EXERCISE: Output the run of lines that opens with the first line of the material below and closes with the line containing "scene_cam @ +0", both included, and drop the pictures.

DATA SECTION:
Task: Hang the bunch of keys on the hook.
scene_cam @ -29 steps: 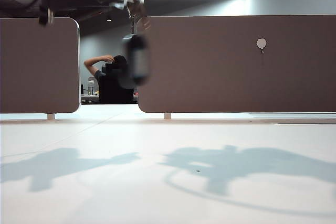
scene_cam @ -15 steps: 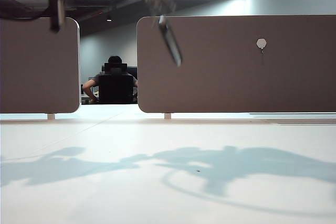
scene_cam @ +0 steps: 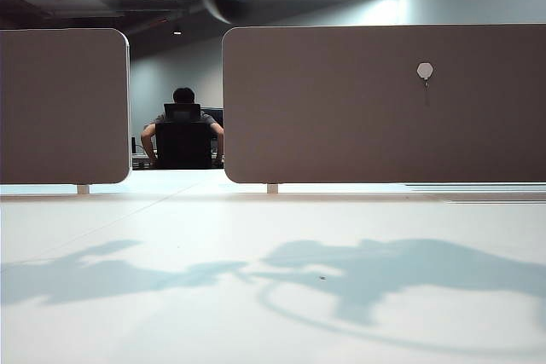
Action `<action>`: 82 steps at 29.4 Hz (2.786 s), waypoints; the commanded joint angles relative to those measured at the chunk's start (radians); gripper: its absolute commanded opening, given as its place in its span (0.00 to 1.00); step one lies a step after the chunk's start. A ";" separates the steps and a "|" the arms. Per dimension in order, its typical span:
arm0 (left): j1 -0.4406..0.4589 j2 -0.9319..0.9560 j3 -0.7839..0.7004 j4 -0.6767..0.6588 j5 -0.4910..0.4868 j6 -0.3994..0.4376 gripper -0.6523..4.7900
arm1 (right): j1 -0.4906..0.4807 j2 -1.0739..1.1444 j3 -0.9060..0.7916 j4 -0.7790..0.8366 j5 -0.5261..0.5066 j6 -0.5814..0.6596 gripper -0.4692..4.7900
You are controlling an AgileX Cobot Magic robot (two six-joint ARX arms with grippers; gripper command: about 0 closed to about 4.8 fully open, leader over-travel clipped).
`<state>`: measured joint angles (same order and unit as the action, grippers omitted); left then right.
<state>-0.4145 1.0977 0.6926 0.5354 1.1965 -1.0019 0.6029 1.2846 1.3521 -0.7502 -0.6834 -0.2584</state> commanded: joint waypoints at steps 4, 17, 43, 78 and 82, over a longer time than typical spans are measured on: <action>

THE COMPLETED TASK:
Task: Hang the bunch of keys on the hook.
scene_cam @ -29 steps: 
scene_cam @ -15 steps: 
scene_cam @ +0 steps: 

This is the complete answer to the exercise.